Google、顔認証動画でアカウントにログイン可能に
簡単な顔の動きを撮影した動画でパスワード不要のログインを実現——Googleが新しい認証方法を発表。
60秒でわかる
Googleは短いセルフィー動画を撮影してアカウントにログインできる新機能を導入。暗号化されたリファレンス動画と照合。
要点
- 設定:顔の動きを含む短い動画を撮影、暗号化してクラウド保存
- ログイン:別のライブセルフィーを撮影、ライブネス検出で照合
- セキュリティ:ディープフェイク対策+不審なログイン検出
- プライバシー:クラウド暗号化保存、いつでも削除可能、デフォルト共有なし
- 段階的展開中。g.co/signin-selfieで対象確認
結論. アカウント復旧に便利な選択肢だが、クラウド保存の生体認証データはFace IDのようなオンデバイス方式とは異なるプライバシーリスクを伴う。
何が起きたかGoogle、動画セルフィー認証を導入
Googleは新しいアカウント認証方法「セルフィービデオ」を発表しました。パスワードを忘れたり、二要素認証デバイスにアクセスできない場合でも、スマートフォンやPCで短い顔動画を撮影するだけで本人確認が可能になります。
仕組み設定とログイン
設定は簡単です。カメラに向かい、画面の指示に従って——左、右、傾ける——簡単な頭部運動を行い、複数の角度から顔を撮影します。AppleのFace ID登録プロセスに似ていますが、専用の赤外線センサーは必要ありません。
リファレンス動画は暗号化されてクラウドに保存されるため、登録したデバイスに限らず、どのデバイスからもアクセス可能です。いつでもGoogleアカウント設定から削除できます。デフォルトでは認証のみに使用されますが、「追加目的での共有」をオプトインすることもできます。
ログイン時には別の短い動画を撮影し、同じ頭部運動のプロンプトにより録画がライブであることを証明します。Googleは写真、録画、ディープフェイクによるなりすましを防ぐ多重セキュリティ層と、標準の不審なログイン検出を併用していると述べています。
展開段階的なグローバルローンチ
Googleはこの機能を段階的に全世界のユーザーに展開します。

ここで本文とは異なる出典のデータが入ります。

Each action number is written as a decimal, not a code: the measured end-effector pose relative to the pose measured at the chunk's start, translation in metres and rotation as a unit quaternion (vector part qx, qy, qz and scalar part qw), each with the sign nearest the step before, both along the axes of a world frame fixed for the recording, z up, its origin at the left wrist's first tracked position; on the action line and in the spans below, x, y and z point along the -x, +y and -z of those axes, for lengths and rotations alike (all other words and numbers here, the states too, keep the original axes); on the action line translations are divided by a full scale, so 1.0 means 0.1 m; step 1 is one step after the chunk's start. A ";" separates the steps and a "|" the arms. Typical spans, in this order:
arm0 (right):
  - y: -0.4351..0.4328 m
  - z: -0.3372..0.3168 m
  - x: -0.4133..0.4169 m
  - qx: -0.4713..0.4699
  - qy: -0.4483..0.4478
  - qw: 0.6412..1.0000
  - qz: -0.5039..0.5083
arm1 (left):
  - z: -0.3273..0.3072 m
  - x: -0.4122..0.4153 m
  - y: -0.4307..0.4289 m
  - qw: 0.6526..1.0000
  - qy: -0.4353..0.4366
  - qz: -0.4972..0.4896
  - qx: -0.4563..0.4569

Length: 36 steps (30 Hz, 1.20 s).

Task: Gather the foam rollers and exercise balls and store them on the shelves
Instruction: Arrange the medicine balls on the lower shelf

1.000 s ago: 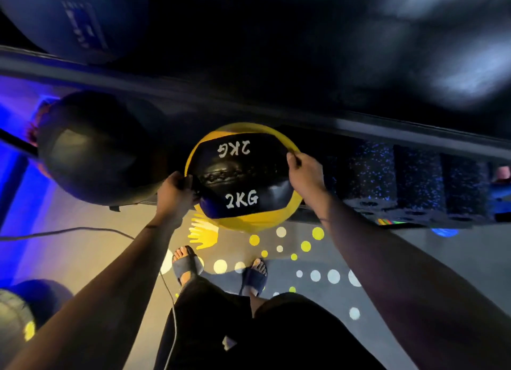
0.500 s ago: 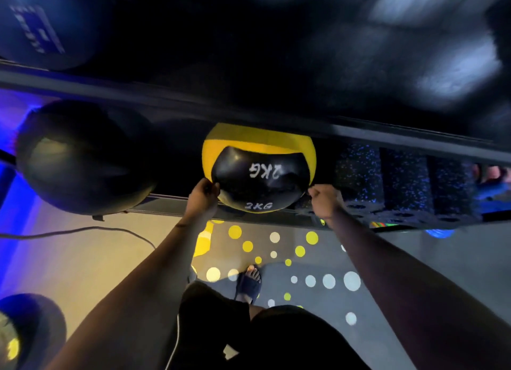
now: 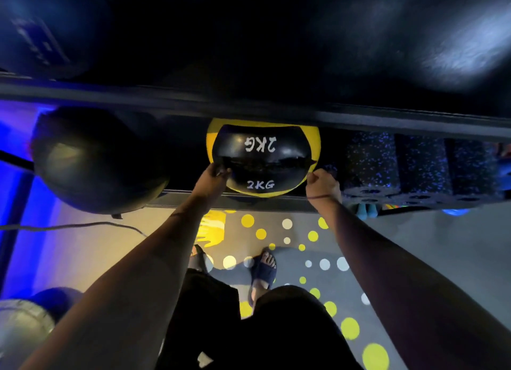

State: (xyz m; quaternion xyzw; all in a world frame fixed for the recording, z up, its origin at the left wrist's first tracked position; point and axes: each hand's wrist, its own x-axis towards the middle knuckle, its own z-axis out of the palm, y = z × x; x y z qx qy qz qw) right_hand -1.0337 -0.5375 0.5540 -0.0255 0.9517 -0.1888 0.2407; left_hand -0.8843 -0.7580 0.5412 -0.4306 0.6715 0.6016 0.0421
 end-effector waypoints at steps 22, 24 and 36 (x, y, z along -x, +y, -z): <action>-3.38 -0.53 -2.60 0.062 -0.075 0.994 -0.046 | -0.49 -2.10 -3.24 0.928 0.051 0.223 0.294; -3.51 -0.52 -2.81 0.081 -0.083 0.992 -0.050 | -0.44 -2.14 -3.43 0.918 0.016 0.233 0.322; -3.37 -0.36 -3.01 0.087 -0.099 0.991 -0.029 | -0.44 -2.44 -3.44 0.863 -0.068 0.353 0.355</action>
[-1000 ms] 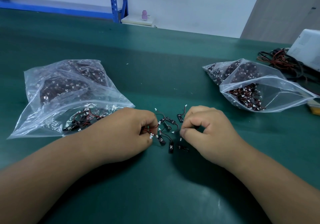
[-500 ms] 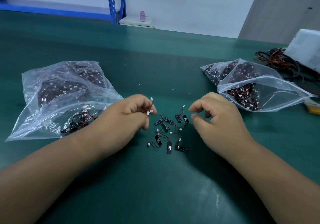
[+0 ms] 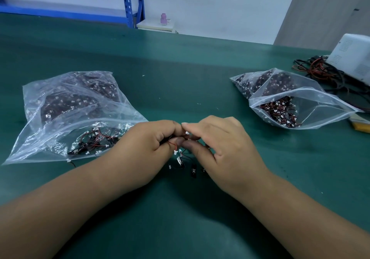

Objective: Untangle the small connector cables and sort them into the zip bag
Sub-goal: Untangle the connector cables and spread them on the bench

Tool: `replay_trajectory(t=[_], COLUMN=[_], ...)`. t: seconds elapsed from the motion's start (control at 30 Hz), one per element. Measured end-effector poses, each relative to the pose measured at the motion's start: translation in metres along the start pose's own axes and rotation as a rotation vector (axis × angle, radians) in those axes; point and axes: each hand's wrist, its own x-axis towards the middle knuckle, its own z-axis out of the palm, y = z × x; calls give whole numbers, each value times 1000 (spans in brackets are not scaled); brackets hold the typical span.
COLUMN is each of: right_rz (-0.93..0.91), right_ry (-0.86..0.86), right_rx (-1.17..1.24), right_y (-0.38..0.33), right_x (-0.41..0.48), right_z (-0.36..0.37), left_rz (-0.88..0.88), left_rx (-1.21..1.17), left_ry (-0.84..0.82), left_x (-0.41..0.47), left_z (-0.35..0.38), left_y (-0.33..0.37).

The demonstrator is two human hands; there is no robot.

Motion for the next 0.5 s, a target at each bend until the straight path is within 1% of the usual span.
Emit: replay_trajectory(t=[0.17,0.3,0.4,0.5], right_rz=[-17,125,239,249], right_ry=[1,27,72,93], right_rx=[3,146,211,224], right_y=[1,4,7,6], right_x=[-2,-4,-6,-7], right_z=[2,3,2,2], left_rz=[-69,-74,-85,-91], left_rx=[-99,-126,-136,-111], left_ry=[12,-18,-27,-30], left_x=[3,3,3,3], left_z=[0,2,2,1], left_y=[-3,-5,-5,-3])
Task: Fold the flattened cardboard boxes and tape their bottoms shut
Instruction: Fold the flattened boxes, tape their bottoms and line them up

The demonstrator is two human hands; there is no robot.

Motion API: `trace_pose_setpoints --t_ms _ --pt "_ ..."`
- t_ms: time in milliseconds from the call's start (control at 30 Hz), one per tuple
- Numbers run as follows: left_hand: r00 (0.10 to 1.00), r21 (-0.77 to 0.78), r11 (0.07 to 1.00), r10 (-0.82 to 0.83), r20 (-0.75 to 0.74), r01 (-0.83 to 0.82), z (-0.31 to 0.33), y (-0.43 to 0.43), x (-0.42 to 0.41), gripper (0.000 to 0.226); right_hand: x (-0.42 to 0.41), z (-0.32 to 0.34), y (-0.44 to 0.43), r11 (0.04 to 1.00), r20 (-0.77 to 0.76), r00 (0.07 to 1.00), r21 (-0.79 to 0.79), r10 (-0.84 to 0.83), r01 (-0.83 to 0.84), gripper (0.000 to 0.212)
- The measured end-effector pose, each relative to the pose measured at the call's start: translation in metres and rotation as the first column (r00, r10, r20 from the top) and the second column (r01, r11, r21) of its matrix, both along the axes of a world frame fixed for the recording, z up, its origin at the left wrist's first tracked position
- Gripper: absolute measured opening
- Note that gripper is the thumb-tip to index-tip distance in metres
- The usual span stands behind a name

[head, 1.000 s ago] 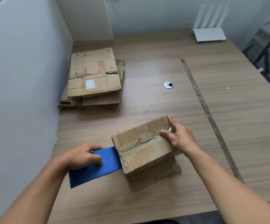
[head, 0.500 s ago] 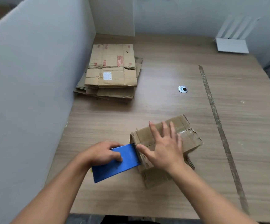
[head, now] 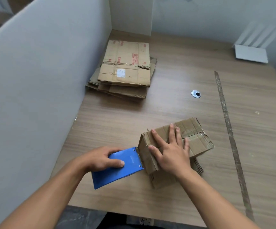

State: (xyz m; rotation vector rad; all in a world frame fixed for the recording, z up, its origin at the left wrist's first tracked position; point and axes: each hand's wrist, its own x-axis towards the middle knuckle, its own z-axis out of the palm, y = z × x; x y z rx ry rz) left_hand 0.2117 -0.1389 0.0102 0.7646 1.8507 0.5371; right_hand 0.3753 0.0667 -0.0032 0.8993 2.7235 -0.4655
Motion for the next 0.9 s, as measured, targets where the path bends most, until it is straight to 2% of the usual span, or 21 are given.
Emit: trace_pose_setpoints --t_ms 167,367,467,600,733,800,900 --pt "0.994 0.019 1.0 0.002 -0.112 0.001 -0.008 0.016 0.012 0.025 -0.002 0.0 -0.006 1.0 -0.006 1.0 0.03 0.011 -0.011 0.059" --pt "0.953 -0.135 0.989 -0.096 -0.286 0.059 0.003 0.053 0.01 0.027 -0.002 0.001 0.002 1.0 -0.007 1.0 -0.009 0.002 -0.002 0.058" --pt "0.903 -0.227 0.972 -0.149 -0.404 0.059 0.011 0.069 0.014 0.037 -0.003 0.001 0.001 1.0 -0.025 1.0 -0.009 0.006 -0.007 0.058" --pt "0.804 -0.28 0.96 -0.156 -0.574 -0.014 0.014 0.08 0.036 0.033 -0.003 0.002 0.0 1.0 -0.03 1.0 -0.013 0.002 -0.002 0.058" --pt "0.812 -0.322 0.947 -0.18 -0.555 -0.01 0.006 0.082 0.049 0.036 -0.003 0.002 0.003 1.0 -0.074 0.997 -0.017 0.01 -0.011 0.062" --pt "0.843 -0.322 0.947 -0.159 -0.514 -0.018 0.003 0.076 0.046 0.039 0.001 0.0 0.003 1.0 -0.094 0.995 -0.002 0.029 -0.029 0.077" --pt "0.882 -0.306 0.951 -0.112 -0.458 -0.038 0.002 0.058 0.032 0.04 0.007 -0.004 -0.001 0.988 -0.124 0.987 0.129 0.106 -0.09 0.084"
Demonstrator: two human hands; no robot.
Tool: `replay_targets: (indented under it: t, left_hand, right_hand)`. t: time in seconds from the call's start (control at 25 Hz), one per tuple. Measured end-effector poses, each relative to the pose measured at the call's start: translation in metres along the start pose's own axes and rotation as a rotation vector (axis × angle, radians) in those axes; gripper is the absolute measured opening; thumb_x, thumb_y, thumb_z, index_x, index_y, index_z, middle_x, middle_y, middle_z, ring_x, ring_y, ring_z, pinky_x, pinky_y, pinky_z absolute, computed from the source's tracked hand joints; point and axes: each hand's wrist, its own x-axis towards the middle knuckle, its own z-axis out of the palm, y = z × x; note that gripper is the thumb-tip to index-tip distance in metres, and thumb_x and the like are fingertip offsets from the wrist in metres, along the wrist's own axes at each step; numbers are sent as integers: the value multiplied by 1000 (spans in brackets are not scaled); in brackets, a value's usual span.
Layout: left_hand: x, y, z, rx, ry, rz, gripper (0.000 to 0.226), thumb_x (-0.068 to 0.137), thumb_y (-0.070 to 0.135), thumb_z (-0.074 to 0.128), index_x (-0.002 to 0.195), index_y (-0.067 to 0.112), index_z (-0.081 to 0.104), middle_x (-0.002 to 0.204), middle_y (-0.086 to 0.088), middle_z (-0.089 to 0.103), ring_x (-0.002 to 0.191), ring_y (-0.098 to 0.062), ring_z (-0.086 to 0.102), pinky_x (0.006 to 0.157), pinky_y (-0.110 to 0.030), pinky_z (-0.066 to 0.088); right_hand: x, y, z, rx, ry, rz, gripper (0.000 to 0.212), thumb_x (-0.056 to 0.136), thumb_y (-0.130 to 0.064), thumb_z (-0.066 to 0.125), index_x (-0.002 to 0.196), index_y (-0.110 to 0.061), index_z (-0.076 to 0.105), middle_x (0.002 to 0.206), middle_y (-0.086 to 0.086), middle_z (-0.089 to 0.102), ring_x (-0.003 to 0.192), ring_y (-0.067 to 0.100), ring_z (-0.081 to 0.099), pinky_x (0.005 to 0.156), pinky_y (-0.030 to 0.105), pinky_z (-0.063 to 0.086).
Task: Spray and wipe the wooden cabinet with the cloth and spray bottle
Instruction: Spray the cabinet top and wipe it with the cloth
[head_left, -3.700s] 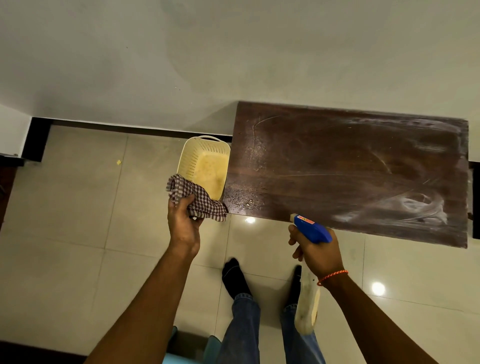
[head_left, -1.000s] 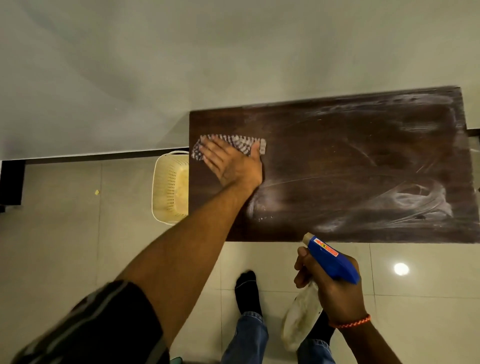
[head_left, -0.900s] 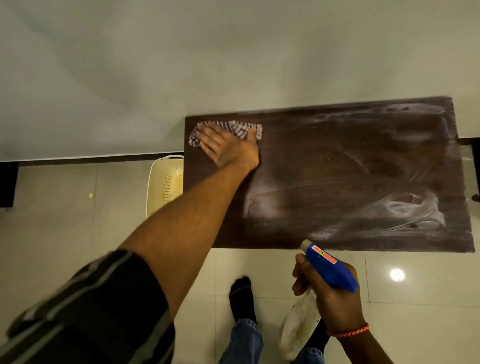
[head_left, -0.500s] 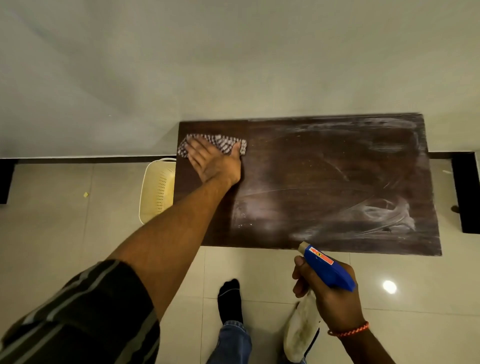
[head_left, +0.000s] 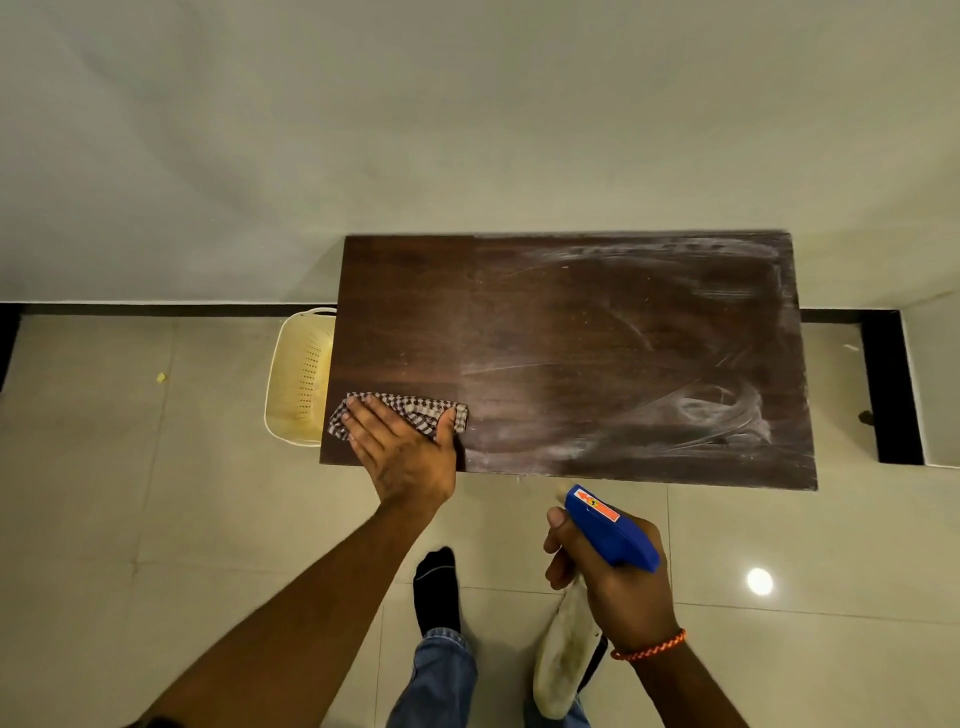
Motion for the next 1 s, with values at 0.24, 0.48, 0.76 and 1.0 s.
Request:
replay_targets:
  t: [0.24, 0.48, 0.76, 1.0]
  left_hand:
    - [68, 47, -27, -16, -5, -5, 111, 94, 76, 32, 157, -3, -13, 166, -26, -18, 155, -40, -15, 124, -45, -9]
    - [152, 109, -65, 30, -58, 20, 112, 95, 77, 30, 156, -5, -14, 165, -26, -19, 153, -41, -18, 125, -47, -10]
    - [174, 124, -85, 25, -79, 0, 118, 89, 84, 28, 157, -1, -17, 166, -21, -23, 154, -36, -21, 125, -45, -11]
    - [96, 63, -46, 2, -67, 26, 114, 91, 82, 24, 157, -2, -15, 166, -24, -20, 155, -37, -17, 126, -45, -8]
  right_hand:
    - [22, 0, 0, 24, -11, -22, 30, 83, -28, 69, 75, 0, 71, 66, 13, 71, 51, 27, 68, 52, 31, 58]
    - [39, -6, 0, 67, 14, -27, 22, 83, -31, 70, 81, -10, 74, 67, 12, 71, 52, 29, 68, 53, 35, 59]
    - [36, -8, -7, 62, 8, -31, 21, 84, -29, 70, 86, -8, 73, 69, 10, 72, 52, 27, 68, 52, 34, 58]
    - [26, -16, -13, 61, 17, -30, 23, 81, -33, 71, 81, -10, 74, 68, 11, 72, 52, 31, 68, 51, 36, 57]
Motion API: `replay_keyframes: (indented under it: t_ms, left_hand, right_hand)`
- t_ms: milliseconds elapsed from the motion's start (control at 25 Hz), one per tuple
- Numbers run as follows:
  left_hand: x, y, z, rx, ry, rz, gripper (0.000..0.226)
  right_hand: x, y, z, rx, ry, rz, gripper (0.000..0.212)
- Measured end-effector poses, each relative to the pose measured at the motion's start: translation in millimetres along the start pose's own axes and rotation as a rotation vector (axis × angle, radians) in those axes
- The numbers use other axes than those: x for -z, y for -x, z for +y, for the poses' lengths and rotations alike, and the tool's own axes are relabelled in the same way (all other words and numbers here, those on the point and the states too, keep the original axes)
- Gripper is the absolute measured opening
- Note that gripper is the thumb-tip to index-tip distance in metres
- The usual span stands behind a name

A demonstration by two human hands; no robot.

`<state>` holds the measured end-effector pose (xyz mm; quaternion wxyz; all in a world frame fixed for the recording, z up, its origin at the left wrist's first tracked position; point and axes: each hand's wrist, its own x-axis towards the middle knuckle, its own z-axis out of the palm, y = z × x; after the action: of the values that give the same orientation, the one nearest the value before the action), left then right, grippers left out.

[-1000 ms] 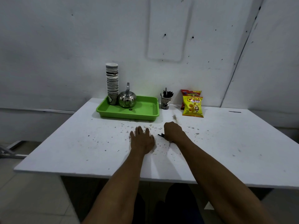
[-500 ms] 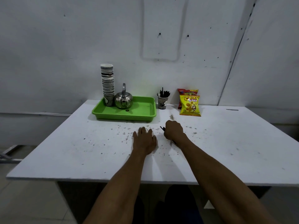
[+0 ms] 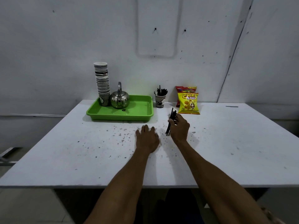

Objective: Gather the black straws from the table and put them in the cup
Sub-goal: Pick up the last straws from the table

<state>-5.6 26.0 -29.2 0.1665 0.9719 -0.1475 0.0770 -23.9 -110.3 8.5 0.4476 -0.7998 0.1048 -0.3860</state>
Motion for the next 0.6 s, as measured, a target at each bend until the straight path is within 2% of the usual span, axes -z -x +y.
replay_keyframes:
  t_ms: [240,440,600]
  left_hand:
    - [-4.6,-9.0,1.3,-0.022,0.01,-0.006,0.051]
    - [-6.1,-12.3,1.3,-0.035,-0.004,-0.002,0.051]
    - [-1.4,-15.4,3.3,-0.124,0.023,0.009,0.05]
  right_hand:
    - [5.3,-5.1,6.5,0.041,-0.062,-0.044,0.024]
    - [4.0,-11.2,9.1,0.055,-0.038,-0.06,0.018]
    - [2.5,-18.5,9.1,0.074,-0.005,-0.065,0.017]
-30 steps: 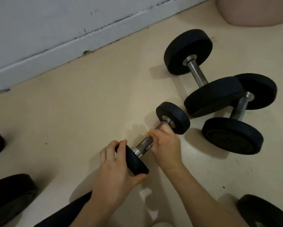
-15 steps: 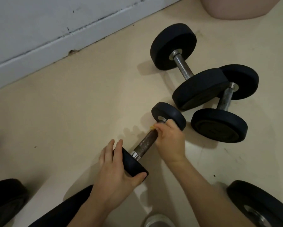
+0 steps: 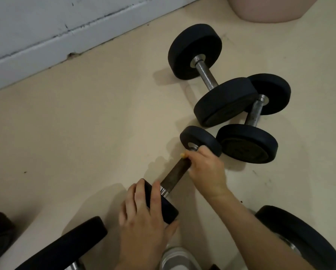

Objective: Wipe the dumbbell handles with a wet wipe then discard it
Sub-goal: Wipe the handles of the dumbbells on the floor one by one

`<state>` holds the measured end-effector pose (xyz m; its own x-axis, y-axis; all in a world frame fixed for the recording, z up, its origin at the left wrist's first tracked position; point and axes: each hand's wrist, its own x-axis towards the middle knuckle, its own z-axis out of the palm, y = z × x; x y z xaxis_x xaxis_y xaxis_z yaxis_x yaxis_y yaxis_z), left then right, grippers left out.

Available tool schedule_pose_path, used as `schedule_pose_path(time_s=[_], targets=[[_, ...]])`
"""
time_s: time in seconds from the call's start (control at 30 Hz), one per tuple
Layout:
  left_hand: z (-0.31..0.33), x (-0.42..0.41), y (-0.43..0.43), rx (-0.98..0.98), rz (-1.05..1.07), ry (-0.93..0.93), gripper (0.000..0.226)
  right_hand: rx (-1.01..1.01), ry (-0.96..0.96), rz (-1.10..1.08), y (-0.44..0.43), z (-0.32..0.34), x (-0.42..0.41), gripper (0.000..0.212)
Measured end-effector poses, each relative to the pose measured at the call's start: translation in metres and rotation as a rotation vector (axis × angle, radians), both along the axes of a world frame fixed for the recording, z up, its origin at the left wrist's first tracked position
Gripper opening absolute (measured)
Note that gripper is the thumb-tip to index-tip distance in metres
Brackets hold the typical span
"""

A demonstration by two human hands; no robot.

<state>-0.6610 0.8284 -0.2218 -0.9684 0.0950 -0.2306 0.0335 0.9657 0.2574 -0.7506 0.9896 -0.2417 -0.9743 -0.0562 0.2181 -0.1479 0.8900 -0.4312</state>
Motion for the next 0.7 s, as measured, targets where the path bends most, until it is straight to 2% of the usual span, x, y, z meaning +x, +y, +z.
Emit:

アカウントの対象確認と設定は g.co/signin-selfie から行えます。
なぜ重要かパスワードレスな未来への一歩
パスキーやハードウェアセキュリティキーと並び、セルフィービデオ認証はGoogleのパスワードレスビジョンの新たなピースです。パスキーはデバイスにバインドされた暗号鍵に依存するためアカウント復旧には使えませんが、セルフィービデオはそのギャップを埋めます。プライバシーの観点では、生体認証データを(AppleのFace IDのようにデバイス上ではなく)クラウドに保存するという異なる脅威モデルを理解した上で利用する必要があります。